• **ABOUT THIS TASK**
Print the data below verbatim, minus images.

• **SOURCE DATA**
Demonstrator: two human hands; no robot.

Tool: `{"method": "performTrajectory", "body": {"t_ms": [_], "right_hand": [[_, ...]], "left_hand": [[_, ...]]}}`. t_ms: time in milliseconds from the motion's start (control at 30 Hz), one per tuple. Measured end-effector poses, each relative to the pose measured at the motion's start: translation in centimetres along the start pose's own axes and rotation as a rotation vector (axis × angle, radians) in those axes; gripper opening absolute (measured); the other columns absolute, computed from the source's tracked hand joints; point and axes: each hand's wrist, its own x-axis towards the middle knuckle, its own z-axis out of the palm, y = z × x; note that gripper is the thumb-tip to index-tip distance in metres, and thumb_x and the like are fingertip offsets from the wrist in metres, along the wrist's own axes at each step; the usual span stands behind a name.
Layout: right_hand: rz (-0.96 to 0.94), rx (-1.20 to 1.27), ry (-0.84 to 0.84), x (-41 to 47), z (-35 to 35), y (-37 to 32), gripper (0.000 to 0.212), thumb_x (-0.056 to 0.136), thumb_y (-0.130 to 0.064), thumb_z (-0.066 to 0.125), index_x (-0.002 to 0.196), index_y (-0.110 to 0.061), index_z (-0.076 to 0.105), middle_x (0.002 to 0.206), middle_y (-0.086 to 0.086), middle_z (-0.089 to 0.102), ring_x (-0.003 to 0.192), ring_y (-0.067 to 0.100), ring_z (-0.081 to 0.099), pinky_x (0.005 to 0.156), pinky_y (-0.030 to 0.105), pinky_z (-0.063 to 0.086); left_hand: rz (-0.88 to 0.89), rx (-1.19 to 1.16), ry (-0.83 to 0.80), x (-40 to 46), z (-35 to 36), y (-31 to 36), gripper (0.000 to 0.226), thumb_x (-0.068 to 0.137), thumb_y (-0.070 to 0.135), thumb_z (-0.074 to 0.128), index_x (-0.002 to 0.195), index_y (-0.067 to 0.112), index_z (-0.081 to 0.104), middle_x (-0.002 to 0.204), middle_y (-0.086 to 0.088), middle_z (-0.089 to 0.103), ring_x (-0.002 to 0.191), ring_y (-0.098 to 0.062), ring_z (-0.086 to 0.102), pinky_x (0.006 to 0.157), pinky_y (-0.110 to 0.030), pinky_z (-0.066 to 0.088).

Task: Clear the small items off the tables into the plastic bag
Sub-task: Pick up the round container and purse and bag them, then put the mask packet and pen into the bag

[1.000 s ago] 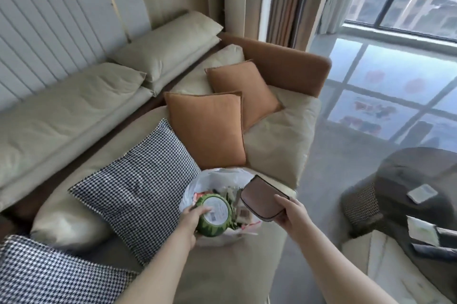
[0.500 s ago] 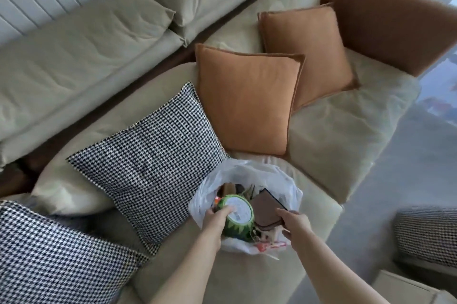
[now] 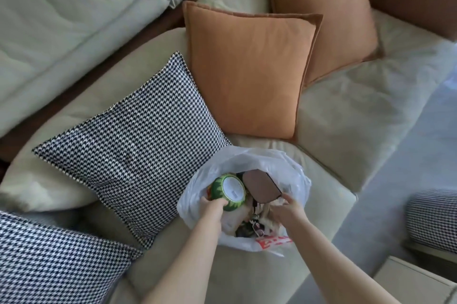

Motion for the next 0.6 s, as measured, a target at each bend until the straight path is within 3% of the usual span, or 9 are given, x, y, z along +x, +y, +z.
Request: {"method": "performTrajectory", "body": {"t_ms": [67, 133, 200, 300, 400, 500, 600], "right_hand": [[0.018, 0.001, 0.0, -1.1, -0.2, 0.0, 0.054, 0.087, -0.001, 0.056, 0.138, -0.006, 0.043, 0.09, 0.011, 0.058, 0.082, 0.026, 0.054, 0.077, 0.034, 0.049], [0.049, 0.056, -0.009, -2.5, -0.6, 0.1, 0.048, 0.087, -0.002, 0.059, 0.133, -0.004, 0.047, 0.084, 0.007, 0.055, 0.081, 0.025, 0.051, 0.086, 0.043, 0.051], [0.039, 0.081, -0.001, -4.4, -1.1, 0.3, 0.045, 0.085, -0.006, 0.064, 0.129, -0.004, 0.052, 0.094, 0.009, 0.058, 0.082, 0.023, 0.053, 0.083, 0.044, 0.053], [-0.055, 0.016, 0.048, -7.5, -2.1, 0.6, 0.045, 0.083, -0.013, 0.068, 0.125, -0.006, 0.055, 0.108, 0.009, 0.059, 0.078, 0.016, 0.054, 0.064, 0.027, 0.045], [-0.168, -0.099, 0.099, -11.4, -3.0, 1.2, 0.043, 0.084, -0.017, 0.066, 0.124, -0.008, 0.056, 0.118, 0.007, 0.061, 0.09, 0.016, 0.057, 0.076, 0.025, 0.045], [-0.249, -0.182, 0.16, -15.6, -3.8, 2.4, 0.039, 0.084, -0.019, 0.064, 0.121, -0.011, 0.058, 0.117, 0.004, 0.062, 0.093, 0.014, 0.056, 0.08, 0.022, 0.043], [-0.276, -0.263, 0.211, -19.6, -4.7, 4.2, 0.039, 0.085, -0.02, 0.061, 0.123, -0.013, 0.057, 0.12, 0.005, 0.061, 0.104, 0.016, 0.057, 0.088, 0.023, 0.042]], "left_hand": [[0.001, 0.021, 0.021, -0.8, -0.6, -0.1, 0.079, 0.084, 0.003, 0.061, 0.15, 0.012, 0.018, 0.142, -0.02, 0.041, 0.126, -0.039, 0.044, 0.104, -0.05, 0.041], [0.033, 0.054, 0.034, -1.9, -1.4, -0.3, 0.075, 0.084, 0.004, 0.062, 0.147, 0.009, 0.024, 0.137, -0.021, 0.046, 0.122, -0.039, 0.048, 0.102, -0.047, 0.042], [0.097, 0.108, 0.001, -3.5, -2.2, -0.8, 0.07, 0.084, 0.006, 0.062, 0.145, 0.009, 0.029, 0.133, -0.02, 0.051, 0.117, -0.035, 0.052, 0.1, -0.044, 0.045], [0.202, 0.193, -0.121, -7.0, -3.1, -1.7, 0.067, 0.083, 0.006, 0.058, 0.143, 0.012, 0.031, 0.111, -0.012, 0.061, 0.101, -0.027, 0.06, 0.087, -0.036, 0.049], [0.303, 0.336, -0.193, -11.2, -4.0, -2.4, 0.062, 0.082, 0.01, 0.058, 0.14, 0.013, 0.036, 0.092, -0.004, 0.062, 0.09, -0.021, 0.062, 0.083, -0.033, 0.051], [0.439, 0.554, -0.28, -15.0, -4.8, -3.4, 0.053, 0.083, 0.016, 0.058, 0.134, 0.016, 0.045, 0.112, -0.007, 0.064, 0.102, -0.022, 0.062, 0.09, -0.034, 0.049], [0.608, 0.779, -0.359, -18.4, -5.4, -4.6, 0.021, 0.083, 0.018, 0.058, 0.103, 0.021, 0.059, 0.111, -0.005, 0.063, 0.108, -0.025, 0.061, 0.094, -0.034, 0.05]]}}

• **ANSWER SECTION**
Demonstrator: two human hands; no robot.

Tool: `{"method": "performTrajectory", "body": {"t_ms": [_], "right_hand": [[_, ...]], "left_hand": [[_, ...]]}}`. t_ms: time in milliseconds from the motion's start (control at 30 Hz), one per tuple. Measured end-effector poses, each relative to the pose measured at the motion's start: translation in centimetres along the start pose's own axes and rotation as a rotation vector (axis × angle, radians) in those axes; gripper opening absolute (measured); the other columns absolute, computed from the source's tracked hand joints; point and axes: each hand's wrist, its own x-axis towards the middle knuckle, its own z-axis out of the palm, y = z × x; note that gripper is the thumb-tip to index-tip distance in metres, and thumb_x and the like are fingertip offsets from the wrist in metres, along the wrist's own axes at each step; the usual span stands behind a name.
Layout: right_hand: rz (-0.96 to 0.94), rx (-1.20 to 1.27), ry (-0.84 to 0.84), x (-41 to 47), z (-35 to 35), y (-37 to 32), gripper (0.000 to 0.212), thumb_x (-0.056 to 0.136), thumb_y (-0.130 to 0.064), thumb_z (-0.066 to 0.125), index_x (-0.002 to 0.196), index_y (-0.110 to 0.061), index_z (-0.076 to 0.105), middle_x (0.002 to 0.206), middle_y (-0.086 to 0.086), middle_z (-0.089 to 0.102), ring_x (-0.003 to 0.192), ring_y (-0.067 to 0.100), ring_z (-0.081 to 0.099), pinky_x (0.005 to 0.156), pinky_y (-0.030 to 0.105), pinky_z (-0.063 to 0.086); left_hand: rz (-0.88 to 0.89), rx (-1.19 to 1.16), ry (-0.83 to 0.80), x (-40 to 46), z (-35 to 36), y (-31 to 36), gripper (0.000 to 0.226), thumb_x (-0.068 to 0.137), thumb_y (-0.070 to 0.135), thumb_z (-0.074 to 0.128), index_x (-0.002 to 0.195), index_y (-0.067 to 0.112), index_z (-0.081 to 0.104), middle_x (-0.002 to 0.204), middle_y (-0.086 to 0.088), middle_z (-0.089 to 0.103), ring_x (-0.002 to 0.191), ring_y (-0.098 to 0.062), ring_z (-0.086 to 0.102), pinky_x (0.006 to 0.157), pinky_y (-0.110 to 0.030), pinky_z (-0.066 to 0.088).

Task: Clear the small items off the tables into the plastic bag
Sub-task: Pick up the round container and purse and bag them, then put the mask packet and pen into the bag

[1.000 s ago] 
[0.500 s ago] 
[now] 

Motion for the next 0.6 s, as measured, a target at each bend until the straight path is within 3% of the usual span, or 9 are given, x, y, z along +x, +y, +z.
Request: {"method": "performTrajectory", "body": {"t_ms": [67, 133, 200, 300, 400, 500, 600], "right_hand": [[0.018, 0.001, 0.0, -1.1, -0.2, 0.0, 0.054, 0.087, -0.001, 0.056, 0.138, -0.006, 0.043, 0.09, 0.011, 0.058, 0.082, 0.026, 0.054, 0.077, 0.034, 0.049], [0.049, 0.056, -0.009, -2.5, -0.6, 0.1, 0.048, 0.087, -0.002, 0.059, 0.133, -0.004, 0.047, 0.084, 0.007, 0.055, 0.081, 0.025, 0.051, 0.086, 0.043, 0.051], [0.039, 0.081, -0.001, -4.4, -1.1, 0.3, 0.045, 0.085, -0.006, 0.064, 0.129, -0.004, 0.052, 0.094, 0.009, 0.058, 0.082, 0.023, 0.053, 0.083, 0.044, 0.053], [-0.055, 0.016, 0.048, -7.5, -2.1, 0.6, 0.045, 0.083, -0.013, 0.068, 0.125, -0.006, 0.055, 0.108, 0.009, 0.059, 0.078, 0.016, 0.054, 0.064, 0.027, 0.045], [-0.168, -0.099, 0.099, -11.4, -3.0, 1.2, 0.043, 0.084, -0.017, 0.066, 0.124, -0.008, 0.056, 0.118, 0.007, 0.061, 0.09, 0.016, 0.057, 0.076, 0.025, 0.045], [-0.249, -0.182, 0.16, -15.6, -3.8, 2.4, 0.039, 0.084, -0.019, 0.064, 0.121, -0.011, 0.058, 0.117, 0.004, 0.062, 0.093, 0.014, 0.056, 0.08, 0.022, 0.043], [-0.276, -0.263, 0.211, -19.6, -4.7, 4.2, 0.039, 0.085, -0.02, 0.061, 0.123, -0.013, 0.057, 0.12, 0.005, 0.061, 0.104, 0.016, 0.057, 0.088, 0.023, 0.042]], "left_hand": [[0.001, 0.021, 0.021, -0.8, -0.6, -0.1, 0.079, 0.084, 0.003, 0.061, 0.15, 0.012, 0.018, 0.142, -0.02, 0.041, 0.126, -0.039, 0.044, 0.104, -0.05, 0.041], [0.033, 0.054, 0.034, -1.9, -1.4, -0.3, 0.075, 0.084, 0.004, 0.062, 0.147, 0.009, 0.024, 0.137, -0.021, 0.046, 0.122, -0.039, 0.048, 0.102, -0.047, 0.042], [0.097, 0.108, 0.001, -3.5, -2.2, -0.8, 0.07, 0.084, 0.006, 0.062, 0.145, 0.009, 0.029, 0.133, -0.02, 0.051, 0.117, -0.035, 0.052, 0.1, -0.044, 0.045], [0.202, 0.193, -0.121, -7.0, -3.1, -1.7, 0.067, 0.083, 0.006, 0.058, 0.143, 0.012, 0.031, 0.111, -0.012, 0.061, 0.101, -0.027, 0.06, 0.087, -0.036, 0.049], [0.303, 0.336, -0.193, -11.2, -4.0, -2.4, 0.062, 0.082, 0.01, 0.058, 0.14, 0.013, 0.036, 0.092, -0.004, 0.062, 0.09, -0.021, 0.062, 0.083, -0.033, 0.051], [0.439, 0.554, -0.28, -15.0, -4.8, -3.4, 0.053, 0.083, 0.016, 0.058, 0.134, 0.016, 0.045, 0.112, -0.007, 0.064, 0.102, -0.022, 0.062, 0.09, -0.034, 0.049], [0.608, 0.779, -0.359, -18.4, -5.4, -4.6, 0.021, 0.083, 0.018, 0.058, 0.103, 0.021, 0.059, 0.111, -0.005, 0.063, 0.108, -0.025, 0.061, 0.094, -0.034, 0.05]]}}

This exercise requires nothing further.